Where exactly is the line between harmless and harmful? The contamination of the world by PFAS (per- and polyfluoroalkyl substances), a family of thousands, if not millions, of ultra-toxic compounds that do not degrade in the environment, raises pressing public health questions. Is there even a “safe” value?

For more than ten years, Philippe Grandjean (University of Southern Denmark and Harvard T.H. Chan School of Public Health, USA) has been saying that our drinking water should not contain more than a single nanogram per liter of these “pollutants”. eternal”. Already in 2012, the work of this renowned environmental health professor had shown a negative effect of PFAS on the immune response of children to vaccines. “For every doubling of PFAS exposure, children had, on average, 50% lower antibody levels,” he explains.

In other words, according to our calculations: a quarter of a drop of perfluorooctanoic acid (PFOA), which was used to manufacture Teflon, in an Olympic swimming pool would already be too much. A dose to which more than 200 million Americans, or nearly two-thirds of the population, are exposed every day by drinking tap water.
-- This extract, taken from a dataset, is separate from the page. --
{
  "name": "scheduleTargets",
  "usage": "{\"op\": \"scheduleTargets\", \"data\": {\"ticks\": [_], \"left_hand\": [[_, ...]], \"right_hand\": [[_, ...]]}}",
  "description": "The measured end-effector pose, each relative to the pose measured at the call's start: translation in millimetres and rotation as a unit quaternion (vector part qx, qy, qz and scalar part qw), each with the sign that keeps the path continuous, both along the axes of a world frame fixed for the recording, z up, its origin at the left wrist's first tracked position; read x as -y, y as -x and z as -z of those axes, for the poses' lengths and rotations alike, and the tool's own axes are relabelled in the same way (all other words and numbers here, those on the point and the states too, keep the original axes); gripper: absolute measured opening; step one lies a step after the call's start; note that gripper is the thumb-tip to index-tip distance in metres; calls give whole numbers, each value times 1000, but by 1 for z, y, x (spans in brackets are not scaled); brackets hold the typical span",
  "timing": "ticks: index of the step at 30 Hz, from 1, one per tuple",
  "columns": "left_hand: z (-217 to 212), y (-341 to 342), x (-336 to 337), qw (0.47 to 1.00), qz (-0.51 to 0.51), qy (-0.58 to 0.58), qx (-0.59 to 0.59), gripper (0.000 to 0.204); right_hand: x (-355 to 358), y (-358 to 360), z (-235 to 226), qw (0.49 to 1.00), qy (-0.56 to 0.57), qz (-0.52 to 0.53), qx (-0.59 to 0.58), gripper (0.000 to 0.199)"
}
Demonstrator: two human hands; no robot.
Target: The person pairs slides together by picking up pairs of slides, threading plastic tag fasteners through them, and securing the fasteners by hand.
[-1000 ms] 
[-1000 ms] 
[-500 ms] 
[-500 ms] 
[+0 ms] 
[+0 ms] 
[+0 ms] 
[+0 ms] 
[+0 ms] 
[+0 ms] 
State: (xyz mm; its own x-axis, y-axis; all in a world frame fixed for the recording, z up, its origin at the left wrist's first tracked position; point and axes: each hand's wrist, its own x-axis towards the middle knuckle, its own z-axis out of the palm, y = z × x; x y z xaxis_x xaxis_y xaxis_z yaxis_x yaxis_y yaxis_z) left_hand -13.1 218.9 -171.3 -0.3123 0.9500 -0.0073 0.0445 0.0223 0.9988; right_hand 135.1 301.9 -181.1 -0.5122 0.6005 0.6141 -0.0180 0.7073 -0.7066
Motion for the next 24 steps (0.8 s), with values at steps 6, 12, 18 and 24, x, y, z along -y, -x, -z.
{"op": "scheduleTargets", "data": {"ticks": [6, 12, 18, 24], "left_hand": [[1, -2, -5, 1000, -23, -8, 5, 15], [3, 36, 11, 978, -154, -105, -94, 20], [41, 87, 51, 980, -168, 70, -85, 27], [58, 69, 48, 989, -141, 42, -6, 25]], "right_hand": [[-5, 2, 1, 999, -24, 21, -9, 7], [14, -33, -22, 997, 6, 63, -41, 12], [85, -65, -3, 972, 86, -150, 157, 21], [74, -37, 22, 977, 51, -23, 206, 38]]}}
It was on the basis of this research that in June 2022 the United States Environmental Protection Agency established indicative health limit values ??so tiny that the detection tools used today are not able to detect them. identify, such as 0.004 ng/L for PFOA.

Revision of thresholds

All of the PFAS experts we interviewed are adamant that the limit values ??set by the European Union are far too high. In 2020, the EU Water Framework Directive set them at 100 ng/l for the sum of 20 PFAS “considered of concern” and 500 ng/l for the total sum of all PFAS. All for an entry into force which will not take place before… 2026.

“These limits were visionary at the time they were discussed [in 2017-2018],” comments Gretta Goldenman, an environmental lawyer and expert on PFAS, “but we’ve learned so much about PFAS since then. and their effects on health that they now seem obsolete. For her, unlike a guarantee of safety, a concentration of 100 ng/l constitutes the threshold which qualifies a site as a “hotspot”, a hot spot of pollution. “The limits will have to be revised at some point depending on the criteria for immunotoxicity or not,” said Ian Cousins, professor of environmental chemistry at Stockholm University. And, if so, they will have to be reduced. »

For its part, the European Food Safety Authority has advanced a very low tolerable weekly intake in 2020, which would correspond to 4.4 ng/l. An untenable dissonance in a country such as Denmark, which has adopted its own limit values, the lowest on the continent, with 2 ng/l for the sum of all the PFAS detected in a single sample.

Our survey shows that over 17,000 sites across Europe exceed 10 ng/l and over 2,100 hotspots are above 100 ng/l.